→ **TO DO**
Among the entries that follow, the required portion opens with the line containing "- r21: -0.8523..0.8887" and closes with the line containing "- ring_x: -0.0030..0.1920". Give that portion again exactly, and nothing else.

→ **DATA SUPPLIED**
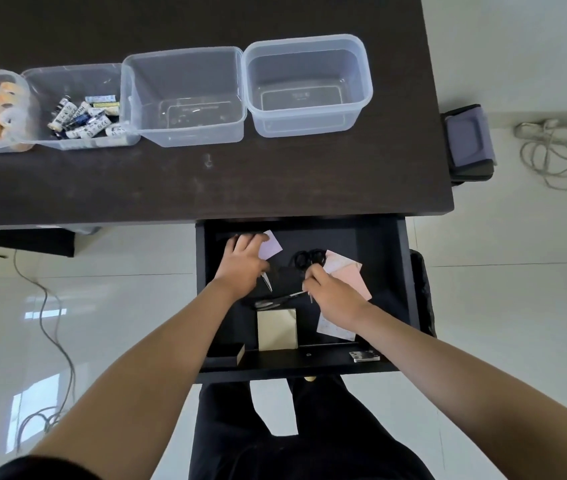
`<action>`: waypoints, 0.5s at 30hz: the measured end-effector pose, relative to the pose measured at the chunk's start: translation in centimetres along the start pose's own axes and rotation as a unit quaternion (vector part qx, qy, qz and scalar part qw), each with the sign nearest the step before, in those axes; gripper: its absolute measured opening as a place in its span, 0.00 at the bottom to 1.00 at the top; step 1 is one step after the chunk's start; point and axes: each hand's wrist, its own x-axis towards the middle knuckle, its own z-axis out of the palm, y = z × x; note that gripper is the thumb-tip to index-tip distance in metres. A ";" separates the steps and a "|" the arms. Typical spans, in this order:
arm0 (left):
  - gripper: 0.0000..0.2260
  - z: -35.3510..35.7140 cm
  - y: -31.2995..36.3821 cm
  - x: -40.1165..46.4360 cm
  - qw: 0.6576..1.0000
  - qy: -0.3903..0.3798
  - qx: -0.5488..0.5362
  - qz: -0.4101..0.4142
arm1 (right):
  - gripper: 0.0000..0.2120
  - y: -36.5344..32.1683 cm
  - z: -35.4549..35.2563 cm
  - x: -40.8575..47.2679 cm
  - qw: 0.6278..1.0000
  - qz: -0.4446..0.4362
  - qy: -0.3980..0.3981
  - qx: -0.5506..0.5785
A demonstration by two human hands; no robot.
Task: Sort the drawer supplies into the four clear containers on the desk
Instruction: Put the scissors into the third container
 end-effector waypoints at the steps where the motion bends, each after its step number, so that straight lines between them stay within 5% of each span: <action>1: 0.10 0.0 -0.2 0.0 1.000 0.003 -0.005 0.002 | 0.13 0.0 0.0 -0.3 1.000 -0.008 0.003 -0.004; 9: 0.05 0.1 1.0 -1.0 0.989 0.102 -0.104 -0.001 | 0.11 0.8 -0.3 -1.9 0.990 0.014 0.121 0.070; 15: 0.04 -0.6 3.4 -2.1 0.950 0.151 -0.269 -0.049 | 0.06 0.5 -1.9 -5.3 0.970 0.042 0.202 0.130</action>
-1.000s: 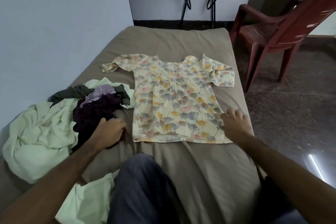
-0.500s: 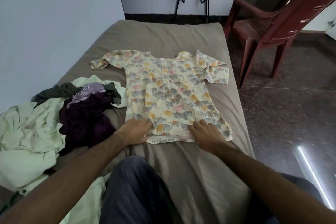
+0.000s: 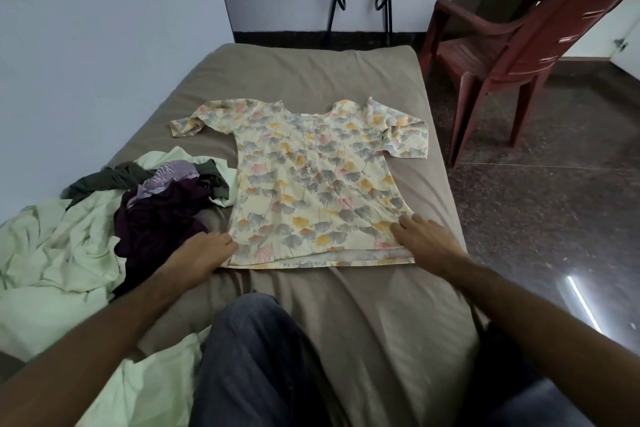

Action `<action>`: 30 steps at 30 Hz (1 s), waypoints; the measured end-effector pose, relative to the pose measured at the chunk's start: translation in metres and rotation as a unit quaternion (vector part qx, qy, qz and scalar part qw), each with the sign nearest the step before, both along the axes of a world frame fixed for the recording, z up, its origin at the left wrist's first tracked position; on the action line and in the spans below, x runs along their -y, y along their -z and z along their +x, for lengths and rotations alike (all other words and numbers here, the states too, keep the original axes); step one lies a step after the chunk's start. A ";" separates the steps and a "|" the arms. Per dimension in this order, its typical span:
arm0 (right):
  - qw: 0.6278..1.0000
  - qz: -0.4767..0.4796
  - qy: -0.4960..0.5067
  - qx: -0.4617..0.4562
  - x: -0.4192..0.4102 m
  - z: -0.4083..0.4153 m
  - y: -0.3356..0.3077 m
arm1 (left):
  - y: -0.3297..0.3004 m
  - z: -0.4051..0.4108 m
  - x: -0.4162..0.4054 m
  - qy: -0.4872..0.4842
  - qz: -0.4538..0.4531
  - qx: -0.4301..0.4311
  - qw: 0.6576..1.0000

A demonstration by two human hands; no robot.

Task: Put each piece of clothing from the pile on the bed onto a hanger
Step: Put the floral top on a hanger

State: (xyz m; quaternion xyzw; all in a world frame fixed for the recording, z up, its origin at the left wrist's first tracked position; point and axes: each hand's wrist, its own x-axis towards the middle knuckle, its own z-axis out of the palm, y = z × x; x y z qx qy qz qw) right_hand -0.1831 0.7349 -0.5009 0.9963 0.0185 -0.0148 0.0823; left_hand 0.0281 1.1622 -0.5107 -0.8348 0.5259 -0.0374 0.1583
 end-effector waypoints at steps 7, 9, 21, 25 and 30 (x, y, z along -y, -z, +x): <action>0.998 0.047 0.018 0.034 0.002 -0.020 -0.003 | -0.018 -0.013 -0.002 -0.048 0.038 -0.006 0.998; 0.997 0.042 0.054 0.020 -0.003 -0.019 0.005 | -0.011 -0.016 0.009 -0.048 0.077 0.026 0.996; 0.989 0.114 0.053 0.080 -0.009 -0.018 0.020 | 0.004 -0.012 0.007 -0.031 0.062 0.067 0.995; 0.985 0.137 0.072 0.079 0.013 -0.024 0.021 | -0.006 -0.002 -0.019 -0.053 -0.035 0.044 0.997; 0.992 0.116 0.026 0.048 0.020 -0.032 0.024 | -0.015 0.001 -0.047 -0.022 -0.082 0.039 0.996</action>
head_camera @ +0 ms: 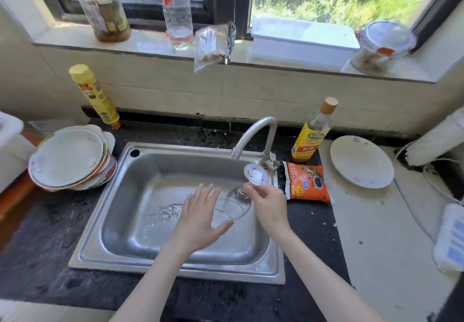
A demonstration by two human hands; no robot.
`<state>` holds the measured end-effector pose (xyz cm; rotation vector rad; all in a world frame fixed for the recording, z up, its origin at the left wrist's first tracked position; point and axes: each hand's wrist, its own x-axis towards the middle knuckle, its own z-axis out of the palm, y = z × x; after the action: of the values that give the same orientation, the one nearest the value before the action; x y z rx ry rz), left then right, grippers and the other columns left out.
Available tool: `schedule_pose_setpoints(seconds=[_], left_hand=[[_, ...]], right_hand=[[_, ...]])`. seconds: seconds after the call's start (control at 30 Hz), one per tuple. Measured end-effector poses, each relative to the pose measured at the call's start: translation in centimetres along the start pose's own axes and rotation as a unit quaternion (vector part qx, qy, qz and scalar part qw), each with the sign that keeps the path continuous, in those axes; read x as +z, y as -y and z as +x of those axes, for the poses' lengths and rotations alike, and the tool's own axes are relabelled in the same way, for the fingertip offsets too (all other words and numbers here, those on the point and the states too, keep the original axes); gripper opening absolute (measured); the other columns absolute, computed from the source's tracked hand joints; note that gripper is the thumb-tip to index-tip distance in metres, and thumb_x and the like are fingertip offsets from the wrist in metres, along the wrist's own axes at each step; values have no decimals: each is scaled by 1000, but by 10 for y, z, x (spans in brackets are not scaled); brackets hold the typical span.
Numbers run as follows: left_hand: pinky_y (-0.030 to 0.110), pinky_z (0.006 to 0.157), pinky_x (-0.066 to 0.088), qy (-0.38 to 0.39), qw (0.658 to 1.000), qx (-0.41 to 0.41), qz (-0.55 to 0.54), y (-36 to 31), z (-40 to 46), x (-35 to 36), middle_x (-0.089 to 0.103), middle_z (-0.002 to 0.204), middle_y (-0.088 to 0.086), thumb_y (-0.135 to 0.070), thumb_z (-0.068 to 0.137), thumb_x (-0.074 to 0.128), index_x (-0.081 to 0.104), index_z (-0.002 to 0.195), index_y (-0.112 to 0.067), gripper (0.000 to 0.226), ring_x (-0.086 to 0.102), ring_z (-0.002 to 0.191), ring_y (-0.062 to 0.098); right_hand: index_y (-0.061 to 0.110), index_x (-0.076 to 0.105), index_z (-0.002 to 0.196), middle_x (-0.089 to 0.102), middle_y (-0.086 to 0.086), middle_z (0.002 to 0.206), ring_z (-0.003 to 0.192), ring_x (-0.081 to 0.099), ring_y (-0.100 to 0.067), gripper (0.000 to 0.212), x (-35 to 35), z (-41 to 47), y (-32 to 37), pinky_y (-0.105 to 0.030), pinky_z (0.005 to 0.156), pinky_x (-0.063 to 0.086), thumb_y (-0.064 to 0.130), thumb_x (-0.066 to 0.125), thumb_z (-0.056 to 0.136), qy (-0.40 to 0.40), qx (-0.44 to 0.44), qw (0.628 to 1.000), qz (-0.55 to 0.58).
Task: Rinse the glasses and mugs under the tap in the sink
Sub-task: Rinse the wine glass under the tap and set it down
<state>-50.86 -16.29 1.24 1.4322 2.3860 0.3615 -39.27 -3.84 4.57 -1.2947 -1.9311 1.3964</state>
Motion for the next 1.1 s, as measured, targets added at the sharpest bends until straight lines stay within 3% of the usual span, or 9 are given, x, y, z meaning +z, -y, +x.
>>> schedule_pose_setpoints(seconds=[0.07,0.23,0.3,0.4,0.53,0.7,0.77,0.87,1.1], left_hand=[[38,117,-2,-21,999,32,19,-1,-1,-15,3,157,-4,-73,67,6,10,147,-23,94,-11,144,15],[34,115,-12,-47,989,137,41,-8,-1,-37,-3,156,-9,-67,77,0,-1,146,-30,78,-16,140,8],[32,113,-16,-26,981,186,55,-16,-3,-39,-11,153,-13,-74,74,-12,-11,140,-33,78,-22,138,6],[31,112,-18,20,965,257,41,-34,-9,-32,-15,150,-15,-74,73,-12,-10,140,-36,77,-25,138,6],[31,111,-19,90,933,345,53,-74,-40,-4,-20,149,-13,-78,62,-24,-16,139,-36,89,-29,136,9],[34,112,-19,144,859,487,62,-156,-95,18,-20,149,-11,-79,62,-22,-7,146,-32,96,-31,134,10],[35,112,-17,149,826,542,51,-194,-125,23,-15,152,-10,-74,71,-8,-1,147,-31,88,-27,135,10],[34,111,-19,162,773,611,56,-241,-176,37,-22,149,-13,-66,74,-6,-6,146,-34,79,-30,135,10],[37,113,-15,191,693,693,63,-306,-311,85,-12,154,-10,-76,71,-8,-2,147,-31,89,-26,136,9]], right_hand=[[6,71,86,69,-5,82,81,61,-20,25,-9,-3,3,-36,76,47,31,67,82,-16,-19,999,-42],[5,65,62,60,-7,59,58,49,-22,29,-41,-36,7,-34,58,35,25,67,83,-117,-48,990,-57],[-1,71,72,69,-16,70,67,58,-29,27,-56,-58,4,-39,66,44,23,68,83,-176,-27,983,-37],[8,76,83,74,-7,83,77,65,-13,14,-80,-103,-10,-30,77,48,20,68,83,-264,4,964,-18],[12,76,89,73,-1,93,90,65,-9,15,-120,-193,-35,-16,81,44,22,67,83,-363,71,929,-21],[10,75,92,73,1,93,84,62,7,13,-159,-332,-54,-7,78,44,14,66,84,-501,116,857,-26],[9,75,92,71,4,91,81,60,13,12,-167,-388,-63,-3,76,43,12,66,84,-554,134,821,-28],[8,74,92,69,6,88,79,58,14,12,-171,-468,-73,-3,75,43,10,66,83,-623,160,764,-49],[9,75,90,70,6,82,75,59,18,11,-169,-653,-101,-5,74,44,10,66,83,-712,212,669,-23]])
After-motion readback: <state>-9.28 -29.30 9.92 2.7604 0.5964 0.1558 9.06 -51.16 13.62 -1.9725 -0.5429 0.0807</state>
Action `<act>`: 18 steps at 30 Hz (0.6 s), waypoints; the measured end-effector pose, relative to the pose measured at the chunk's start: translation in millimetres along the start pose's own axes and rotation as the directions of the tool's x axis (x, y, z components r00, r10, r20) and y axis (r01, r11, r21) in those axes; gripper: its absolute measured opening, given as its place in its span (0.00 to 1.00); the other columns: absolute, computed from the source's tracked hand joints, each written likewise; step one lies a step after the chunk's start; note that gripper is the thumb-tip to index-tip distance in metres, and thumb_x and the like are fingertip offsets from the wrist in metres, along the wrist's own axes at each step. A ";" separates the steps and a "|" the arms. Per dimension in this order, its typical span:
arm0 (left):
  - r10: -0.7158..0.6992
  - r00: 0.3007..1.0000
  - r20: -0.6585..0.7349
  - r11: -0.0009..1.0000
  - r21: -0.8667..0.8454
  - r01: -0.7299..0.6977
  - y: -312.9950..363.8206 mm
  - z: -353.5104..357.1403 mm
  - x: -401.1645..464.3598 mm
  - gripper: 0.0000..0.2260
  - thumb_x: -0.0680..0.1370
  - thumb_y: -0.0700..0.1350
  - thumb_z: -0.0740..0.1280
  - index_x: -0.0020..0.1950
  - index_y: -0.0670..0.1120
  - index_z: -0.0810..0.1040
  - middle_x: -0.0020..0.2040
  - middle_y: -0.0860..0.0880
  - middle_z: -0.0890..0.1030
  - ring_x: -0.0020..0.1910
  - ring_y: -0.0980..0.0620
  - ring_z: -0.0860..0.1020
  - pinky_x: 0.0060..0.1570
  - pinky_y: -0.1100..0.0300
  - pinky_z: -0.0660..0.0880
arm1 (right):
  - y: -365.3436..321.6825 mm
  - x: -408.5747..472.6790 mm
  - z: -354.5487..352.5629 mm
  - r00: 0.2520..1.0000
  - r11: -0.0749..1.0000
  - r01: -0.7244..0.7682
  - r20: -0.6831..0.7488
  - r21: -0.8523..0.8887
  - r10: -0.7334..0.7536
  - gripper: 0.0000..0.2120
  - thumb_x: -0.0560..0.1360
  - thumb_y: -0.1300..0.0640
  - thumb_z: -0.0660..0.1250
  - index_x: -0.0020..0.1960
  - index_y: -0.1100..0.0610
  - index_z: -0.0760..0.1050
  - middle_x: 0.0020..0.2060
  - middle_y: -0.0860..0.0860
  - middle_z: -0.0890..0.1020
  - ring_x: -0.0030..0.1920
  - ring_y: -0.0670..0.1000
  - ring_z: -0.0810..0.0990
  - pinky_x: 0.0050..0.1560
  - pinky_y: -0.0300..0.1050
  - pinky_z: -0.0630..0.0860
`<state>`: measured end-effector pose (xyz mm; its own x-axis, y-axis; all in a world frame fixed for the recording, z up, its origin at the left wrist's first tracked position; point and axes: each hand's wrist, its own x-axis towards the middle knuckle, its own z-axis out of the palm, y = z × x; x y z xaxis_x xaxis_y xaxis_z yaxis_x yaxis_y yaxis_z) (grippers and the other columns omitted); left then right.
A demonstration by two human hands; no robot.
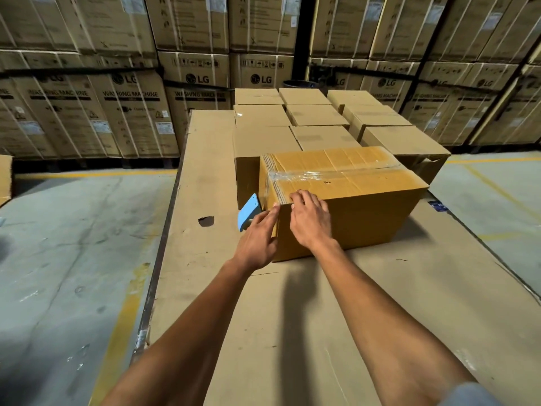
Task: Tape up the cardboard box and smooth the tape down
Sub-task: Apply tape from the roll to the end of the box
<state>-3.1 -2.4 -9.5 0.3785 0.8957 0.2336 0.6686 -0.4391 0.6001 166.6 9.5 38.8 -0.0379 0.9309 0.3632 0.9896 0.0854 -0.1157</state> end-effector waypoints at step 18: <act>0.382 0.922 0.057 0.859 0.347 -0.377 43.8 70.6 -37.2 0.37 0.76 0.54 0.70 0.84 0.49 0.65 0.80 0.44 0.71 0.78 0.40 0.68 0.75 0.43 0.67 | 117.8 -83.5 -52.8 1.000 0.996 0.012 -0.020 -0.083 -0.014 0.23 0.79 0.35 0.59 0.64 0.48 0.75 0.57 0.50 0.76 0.58 0.52 0.75 0.58 0.52 0.75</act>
<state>57.3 -60.0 -45.9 0.6413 0.6542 0.4009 0.6535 -0.7395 0.1614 293.7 -76.9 43.6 -0.0488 0.9224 0.3832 0.9972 0.0670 -0.0343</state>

→ **RESPONSE TO THIS EXERCISE**
  - r21: -0.8523..0.8887
  - r10: -0.7334..0.7536
  - gripper: 0.0000..0.2120
  - thumb_x: -0.0560..0.1360
  - thumb_y: -0.1300..0.0640
  - thumb_z: -0.0660..0.1250
  - index_x: -0.0020..0.1960
  - index_y: -0.1100..0.0610
  - index_z: -0.0760..0.1050
  - middle_x: 0.0020..0.2060
  - middle_y: -0.0860..0.0860
  - middle_z: -0.0890..0.1020
  - ring_x: -0.0030..0.1920

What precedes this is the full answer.